Após ataque em Embu das Artes, obras de arte indígena serão expostas em SP

Halitane Rocha

Após o clima de tensão causado pela invasão de uma exposição e destruição de peças artísticas em Embu das Artes, na Grande São Paulo, artistas indígenas irão expor os trabalhos na galeria Colabirinto, no centro de São Paulo, em 17 de agosto. 

A denúncia sobre o ataque também será apresentada na Bienal de Sidney, na Austrália, em 2020. Fotos dos materiais foram enviadas para o país.

Cerca de 30 trabalhos expostos na Mostra M’Bai de Artes Plásticas foram danificados em 16 de julho, num ato que foi considerado uma ação contra os povos da região. 

A ideia é que as peças destruídas sejam utilizadas como uma exposição de arte-protesto, afirma Moara Brasil, uma das participantes da mostra.

Na sexta-feira (26), os artistas que tiveram as obras destruídas no Centro Cultural Mestre Assis participaram da cerimônia de entrega de troféus pelo trabalho. 

Exposição trouxe peças sobre os povos indígenas (Divulgação)

No entanto, nem todos aceitaram participar. Dois dos expositores ficaram com receio após o ataque e não compareceram a premiação. Ao todo, foram 16 artistas, dos quais seis são indígenas e dois moram em aldeias na Grande SP.

A prefeitura retirou as obras da Mostra, mesmo com pedido dos artistas para manter em exposição. “Uma obra de arte é como um filho e eles querem o corpo dos filhos”, disseram os artistas durante a premiação.

“As artes são instrumentos de luta e defesa dos territórios e conhecimento dos povos originários, os novos arcos e flechas que vão lançar os sonhos da humanidade ao futuro”, afirma a artista Tamikuã Txihi, vencedora do prêmio de artista profissional.

Uma das obras destruídas de Tamikuã representava uma onça com o filhote, feitas de barro. “A peça traz o sentimento de uma onça protegendo a cria das inúmeras devastações causadas pela sociedade gananciosa. Essa sociedade que faz cinza e cadáveres da nossa irmã natureza”, diz.

A artista plástica Tamikuã Txihi recebe das mãos do Índio Terena o Troféu M’Bai Profissional 2019 (Divulgação)

A destruição das peças foi o terceiro episódio do tipo na cidade. No início de julho, miniaturas da obra Tributo aos Orixás foram roubadas. Depois, a escultura Serafina Nordestina exposta na Praça da Arte, no Centro Histórico de Embu das Artes, foi encontrada quebrada. 

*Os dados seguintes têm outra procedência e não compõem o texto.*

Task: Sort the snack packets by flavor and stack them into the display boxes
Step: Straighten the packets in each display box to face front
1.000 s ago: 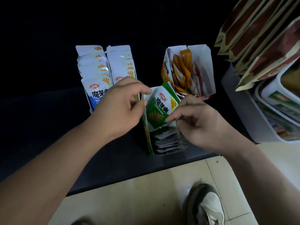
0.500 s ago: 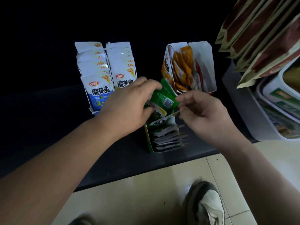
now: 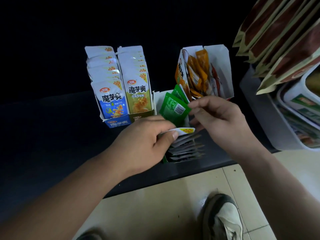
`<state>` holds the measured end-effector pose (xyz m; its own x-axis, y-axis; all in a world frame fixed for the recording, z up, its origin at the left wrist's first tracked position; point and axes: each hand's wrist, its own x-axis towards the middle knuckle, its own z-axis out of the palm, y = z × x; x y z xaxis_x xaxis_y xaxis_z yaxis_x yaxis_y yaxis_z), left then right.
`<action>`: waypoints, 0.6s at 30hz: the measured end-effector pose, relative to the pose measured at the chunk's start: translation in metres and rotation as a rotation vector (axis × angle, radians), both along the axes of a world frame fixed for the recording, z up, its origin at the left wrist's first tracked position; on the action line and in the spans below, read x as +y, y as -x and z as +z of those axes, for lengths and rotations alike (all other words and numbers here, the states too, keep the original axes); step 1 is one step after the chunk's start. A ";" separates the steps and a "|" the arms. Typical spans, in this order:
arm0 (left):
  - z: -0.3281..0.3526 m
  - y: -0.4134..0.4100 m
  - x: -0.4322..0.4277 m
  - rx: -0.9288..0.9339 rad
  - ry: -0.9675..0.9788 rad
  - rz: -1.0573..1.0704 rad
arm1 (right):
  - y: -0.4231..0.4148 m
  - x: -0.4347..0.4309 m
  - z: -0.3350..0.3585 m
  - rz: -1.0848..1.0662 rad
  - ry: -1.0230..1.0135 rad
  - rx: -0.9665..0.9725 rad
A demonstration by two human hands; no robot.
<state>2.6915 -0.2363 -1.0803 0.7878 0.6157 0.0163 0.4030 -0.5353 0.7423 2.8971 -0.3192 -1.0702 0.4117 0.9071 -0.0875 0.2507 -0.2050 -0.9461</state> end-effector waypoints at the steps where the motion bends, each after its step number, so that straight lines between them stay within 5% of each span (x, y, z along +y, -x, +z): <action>1: 0.000 0.000 -0.002 0.004 0.008 0.004 | 0.001 0.001 0.000 0.004 -0.008 -0.009; 6: 0.004 -0.003 -0.013 0.080 -0.004 -0.040 | 0.008 0.009 -0.001 0.028 -0.020 -0.118; 11: 0.005 0.004 -0.009 -0.035 0.018 0.138 | 0.009 0.022 -0.001 0.006 0.039 -0.358; 18: 0.015 -0.004 -0.009 -0.169 0.449 0.459 | 0.011 0.013 -0.001 0.029 0.006 -0.436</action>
<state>2.6955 -0.2450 -1.0652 0.4527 0.8641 -0.2198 0.3749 0.0391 0.9262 2.8864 -0.3060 -1.0717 0.3855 0.9189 0.0840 0.6325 -0.1969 -0.7491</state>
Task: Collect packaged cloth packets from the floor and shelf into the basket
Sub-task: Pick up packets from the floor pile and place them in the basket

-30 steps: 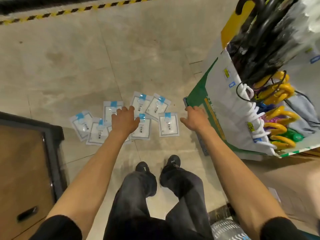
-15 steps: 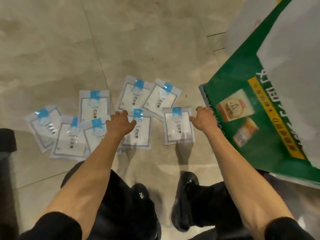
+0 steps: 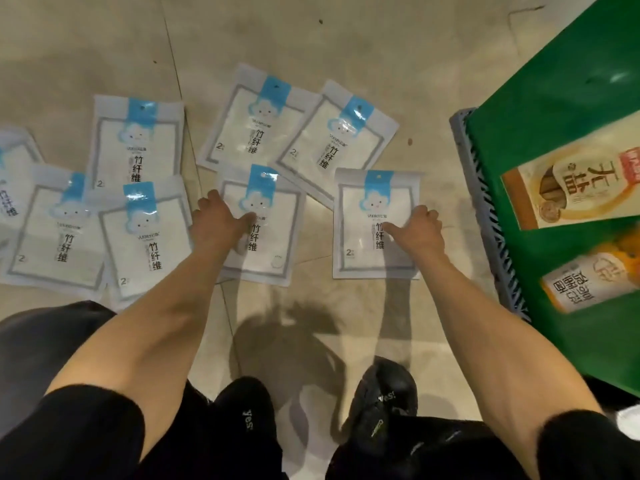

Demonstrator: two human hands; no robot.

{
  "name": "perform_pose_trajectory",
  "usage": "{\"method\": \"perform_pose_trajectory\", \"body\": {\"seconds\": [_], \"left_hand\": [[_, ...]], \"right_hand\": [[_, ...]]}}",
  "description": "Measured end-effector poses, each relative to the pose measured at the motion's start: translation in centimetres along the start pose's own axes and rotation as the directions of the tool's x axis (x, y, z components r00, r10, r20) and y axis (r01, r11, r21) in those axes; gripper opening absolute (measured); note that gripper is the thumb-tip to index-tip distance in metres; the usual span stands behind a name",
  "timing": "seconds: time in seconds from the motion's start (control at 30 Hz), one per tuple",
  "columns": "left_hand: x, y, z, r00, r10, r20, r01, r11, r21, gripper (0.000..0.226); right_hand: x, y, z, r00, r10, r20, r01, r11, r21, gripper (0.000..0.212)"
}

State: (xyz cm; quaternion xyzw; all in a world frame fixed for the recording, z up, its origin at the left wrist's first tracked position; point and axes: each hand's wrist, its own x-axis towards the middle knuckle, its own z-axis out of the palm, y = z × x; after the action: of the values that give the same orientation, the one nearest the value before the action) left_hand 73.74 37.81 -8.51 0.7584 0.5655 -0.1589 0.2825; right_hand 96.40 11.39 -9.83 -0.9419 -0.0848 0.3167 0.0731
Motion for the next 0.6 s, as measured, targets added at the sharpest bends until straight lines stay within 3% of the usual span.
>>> {"method": "perform_pose_trajectory", "body": {"seconds": [0.17, 0.33, 0.53, 0.6], "left_hand": [[-0.3, -0.3, 1.2, 0.991, -0.134, -0.029, 0.132, 0.990, -0.041, 0.091], [-0.4, -0.8, 2.2, 0.981, -0.194, -0.001, 0.192, 0.969, -0.155, 0.097], [-1.0, -0.8, 2.4, 0.972, -0.234, 0.018, 0.227, 0.918, -0.325, 0.082], [-1.2, -0.6, 2.6, 0.963, -0.267, 0.032, 0.252, 0.857, -0.449, 0.074]], "right_hand": [[0.1, 0.1, 1.4, 0.995, 0.032, -0.092, -0.029, 0.999, 0.034, 0.092], [0.1, 0.1, 1.9, 0.988, 0.120, -0.096, -0.106, 0.985, 0.136, 0.100], [0.2, -0.1, 1.8, 0.980, 0.199, -0.019, -0.183, 0.934, 0.307, 0.098], [0.3, 0.0, 1.7, 0.977, 0.215, -0.007, -0.196, 0.902, 0.384, 0.089]]}}
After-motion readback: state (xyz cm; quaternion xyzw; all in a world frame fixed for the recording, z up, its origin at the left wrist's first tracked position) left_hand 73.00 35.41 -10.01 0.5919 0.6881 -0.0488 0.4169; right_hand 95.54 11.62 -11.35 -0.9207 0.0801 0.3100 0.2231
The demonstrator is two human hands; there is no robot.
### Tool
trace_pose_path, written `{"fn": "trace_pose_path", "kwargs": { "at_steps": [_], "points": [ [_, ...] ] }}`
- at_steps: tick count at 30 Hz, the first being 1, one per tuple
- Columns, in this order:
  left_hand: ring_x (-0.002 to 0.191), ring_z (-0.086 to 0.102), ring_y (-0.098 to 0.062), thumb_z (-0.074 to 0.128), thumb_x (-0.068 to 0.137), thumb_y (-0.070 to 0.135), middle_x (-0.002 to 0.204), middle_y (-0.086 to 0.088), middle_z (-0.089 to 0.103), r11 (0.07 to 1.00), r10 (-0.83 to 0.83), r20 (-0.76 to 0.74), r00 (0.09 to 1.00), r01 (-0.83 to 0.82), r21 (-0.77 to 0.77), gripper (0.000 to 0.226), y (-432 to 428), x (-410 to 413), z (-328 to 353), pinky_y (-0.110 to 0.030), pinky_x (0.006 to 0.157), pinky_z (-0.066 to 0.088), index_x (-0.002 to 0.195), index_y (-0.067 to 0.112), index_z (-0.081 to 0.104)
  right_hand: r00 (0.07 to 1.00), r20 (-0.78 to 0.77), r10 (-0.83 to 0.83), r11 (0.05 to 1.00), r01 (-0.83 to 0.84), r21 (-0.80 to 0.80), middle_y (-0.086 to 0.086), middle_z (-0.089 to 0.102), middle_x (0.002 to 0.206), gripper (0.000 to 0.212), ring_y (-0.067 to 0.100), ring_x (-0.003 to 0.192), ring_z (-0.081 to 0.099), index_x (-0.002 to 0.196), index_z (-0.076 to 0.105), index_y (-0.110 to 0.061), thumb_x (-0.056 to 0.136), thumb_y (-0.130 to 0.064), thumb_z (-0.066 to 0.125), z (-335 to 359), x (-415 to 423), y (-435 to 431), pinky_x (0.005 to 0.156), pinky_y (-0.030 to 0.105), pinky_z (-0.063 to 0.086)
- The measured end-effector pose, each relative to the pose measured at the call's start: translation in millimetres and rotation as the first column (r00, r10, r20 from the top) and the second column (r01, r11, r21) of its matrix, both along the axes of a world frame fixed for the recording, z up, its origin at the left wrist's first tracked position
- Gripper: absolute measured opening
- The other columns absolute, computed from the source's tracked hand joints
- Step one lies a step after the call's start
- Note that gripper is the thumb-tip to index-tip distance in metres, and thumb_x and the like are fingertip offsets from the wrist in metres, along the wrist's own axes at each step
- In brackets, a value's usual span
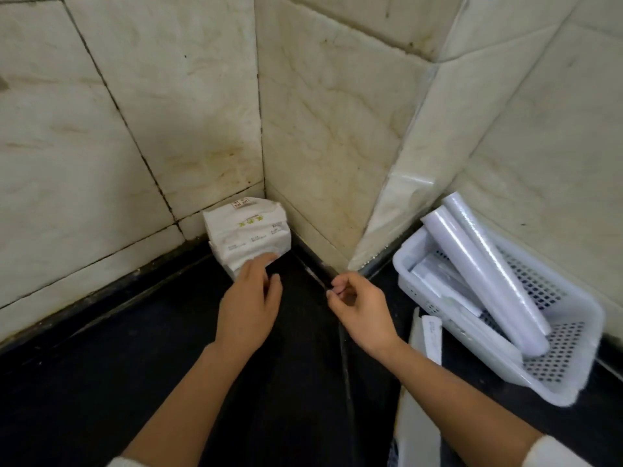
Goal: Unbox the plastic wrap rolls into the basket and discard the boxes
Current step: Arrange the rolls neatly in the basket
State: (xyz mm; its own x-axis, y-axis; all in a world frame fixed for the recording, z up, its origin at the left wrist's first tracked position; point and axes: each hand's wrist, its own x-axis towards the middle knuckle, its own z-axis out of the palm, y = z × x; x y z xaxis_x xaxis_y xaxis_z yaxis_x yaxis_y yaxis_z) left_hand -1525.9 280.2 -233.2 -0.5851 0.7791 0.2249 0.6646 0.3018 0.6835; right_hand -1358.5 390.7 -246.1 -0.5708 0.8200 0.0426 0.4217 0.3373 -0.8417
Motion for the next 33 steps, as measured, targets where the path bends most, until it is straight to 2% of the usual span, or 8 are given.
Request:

A curadora Margarith Foga afirma que o crime é ligado ao racismo e a tensão da política atual. “Tudo isso pode ter motivado essa ação criminosa que atingiu o coração dos artistas da nossa cidade.”

Até o momento não há pistas sobre os suspeitos ou a motivação do ato. “Não havia sinais de arrombamento nas portas, parece que era alguém que tinha a chave”, ressalta.

Em nota, a prefeitura de Embu das Artes diz lamentar o ocorrido. A gestão afirma ter respeito pela cultura e pela democracia e que a secretaria municipal de Cultura abriu uma sindicância para apurar a responsabilidade. “[A pasta] alocou a guarda patrimonial para atender o local de forma efetiva.”

Prefeitura diz que registrou boletim de ocorrência Divulgação)

Moradora de Cotia, Rosi Araújo teve sete obras destruídas. Ela foi uma das vencedoras do prêmio da edição anterior, cuja obra é relacionada a Demarcação Indígena. Apesar de ter perdido os materiais, diz estar mais esperançosa.

“Nossa luta vai ficar maior. Mais artistas indígenas se despertaram, outros artistas que nem sabiam da mostra estão sabendo e estão sendo solidários”, diz. “Seja lá quem fez isso, só transformou a nossa luta em algo maior e deu mais visibilidade para nossa causa.”

Atualmente, Rosi está expondo outras obras na Biblioteca Municipal Batista Cepelos de Cotia, e também tem trabalhos expostos na Finlândia e no Rio de Janeiro.

CULTURA INDÍGENA

A Mostra deste ano teve como tema o Ano Internacional das Línguas Indígenas, comemorado pela Unesco (Organização das Nações Unidas para a Educação, a Ciência e a Cultura) e em comemoração ao aniversário da Aldeia M’Boy, antiga denominação da cidade de Embu da Artes.

O nome M´Boy é uma variação de Aldeia de Bohi (como era chamada inicialmente), e em tupi-guarani significa “cobra grande”. Outros afirmam que pode significar “coisa montanhosa, penhascos, agrupamento de montes”, em função dos acidentes geográficos da área. Há também quem aponte que o nome deriva do termo M’bai, significa encontro dos rios das cobras. 

Na década de 1940, um decreto-lei mudou o nome de M´Boy para Embu.